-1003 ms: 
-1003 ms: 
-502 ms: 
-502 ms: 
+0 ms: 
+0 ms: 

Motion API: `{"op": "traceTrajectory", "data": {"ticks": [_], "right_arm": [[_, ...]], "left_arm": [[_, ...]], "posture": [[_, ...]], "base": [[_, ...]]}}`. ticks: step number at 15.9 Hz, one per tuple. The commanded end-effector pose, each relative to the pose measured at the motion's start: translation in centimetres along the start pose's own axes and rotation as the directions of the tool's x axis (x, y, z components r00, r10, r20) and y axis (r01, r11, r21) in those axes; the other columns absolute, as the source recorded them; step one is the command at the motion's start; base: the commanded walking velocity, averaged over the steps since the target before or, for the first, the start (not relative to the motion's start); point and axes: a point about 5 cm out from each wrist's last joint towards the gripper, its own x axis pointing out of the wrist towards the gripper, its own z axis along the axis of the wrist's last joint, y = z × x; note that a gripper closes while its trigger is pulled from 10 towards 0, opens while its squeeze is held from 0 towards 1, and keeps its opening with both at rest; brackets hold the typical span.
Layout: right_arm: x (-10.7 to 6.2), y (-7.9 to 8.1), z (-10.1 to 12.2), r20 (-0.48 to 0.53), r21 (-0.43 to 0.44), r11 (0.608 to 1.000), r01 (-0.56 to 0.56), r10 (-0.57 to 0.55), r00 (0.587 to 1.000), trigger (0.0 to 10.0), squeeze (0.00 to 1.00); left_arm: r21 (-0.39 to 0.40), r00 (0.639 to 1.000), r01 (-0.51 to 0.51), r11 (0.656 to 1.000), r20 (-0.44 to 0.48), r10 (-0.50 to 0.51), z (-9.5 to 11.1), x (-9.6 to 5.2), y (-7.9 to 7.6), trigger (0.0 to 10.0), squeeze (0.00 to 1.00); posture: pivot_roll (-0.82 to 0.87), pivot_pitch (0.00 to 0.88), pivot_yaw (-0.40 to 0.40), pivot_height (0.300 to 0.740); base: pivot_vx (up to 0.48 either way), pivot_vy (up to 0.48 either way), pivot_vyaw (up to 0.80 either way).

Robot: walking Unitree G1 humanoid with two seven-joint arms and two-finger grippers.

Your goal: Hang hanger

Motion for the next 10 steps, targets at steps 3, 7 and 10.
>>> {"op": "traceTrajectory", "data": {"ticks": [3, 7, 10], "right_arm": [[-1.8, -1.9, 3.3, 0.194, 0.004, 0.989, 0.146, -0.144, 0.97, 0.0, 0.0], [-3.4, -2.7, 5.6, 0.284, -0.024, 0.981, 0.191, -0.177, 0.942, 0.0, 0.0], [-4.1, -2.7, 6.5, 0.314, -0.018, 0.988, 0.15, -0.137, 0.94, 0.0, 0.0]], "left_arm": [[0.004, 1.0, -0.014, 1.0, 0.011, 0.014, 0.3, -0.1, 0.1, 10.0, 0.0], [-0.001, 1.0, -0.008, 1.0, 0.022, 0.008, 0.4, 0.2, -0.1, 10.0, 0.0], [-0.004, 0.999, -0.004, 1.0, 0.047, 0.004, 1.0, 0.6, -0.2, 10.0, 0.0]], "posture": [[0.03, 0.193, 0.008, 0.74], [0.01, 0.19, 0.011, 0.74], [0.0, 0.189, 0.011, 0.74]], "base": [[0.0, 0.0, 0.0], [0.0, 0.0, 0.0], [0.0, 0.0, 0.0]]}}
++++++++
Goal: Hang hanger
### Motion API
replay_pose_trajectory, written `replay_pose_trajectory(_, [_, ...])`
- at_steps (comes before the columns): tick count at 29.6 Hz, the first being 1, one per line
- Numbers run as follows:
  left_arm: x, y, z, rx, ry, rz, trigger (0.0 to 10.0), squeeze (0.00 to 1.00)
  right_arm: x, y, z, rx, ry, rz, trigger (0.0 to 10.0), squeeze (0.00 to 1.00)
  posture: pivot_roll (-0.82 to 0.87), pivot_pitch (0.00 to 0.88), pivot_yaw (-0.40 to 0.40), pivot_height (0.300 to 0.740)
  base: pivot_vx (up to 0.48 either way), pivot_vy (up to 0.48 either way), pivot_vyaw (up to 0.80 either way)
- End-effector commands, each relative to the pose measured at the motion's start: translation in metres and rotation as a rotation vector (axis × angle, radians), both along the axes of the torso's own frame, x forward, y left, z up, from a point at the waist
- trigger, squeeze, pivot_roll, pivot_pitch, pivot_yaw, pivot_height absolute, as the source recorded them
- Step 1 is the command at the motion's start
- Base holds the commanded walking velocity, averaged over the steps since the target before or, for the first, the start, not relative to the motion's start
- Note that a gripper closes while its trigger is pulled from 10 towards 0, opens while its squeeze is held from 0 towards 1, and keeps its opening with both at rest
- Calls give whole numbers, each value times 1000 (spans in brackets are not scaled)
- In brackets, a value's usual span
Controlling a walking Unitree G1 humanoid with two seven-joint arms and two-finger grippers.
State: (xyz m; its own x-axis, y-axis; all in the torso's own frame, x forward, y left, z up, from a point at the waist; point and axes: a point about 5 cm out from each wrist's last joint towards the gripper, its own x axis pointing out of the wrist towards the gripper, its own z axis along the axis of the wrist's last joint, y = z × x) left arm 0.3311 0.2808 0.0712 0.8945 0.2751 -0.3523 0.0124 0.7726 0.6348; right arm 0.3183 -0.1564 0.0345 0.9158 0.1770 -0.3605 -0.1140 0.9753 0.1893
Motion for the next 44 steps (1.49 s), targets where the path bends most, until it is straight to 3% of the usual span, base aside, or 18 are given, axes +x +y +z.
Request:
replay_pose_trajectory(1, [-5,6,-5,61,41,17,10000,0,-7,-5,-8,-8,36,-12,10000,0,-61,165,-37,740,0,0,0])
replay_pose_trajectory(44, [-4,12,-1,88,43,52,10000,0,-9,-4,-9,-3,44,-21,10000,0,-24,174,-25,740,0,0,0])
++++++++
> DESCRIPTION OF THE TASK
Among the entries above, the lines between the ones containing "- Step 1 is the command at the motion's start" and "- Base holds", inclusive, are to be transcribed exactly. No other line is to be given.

> EXERCISE OUTPUT
- Step 1 is the command at the motion's start
- Base holds the commanded walking velocity, averaged over the steps since the target before or, for the first, the start, not relative to the motion's start

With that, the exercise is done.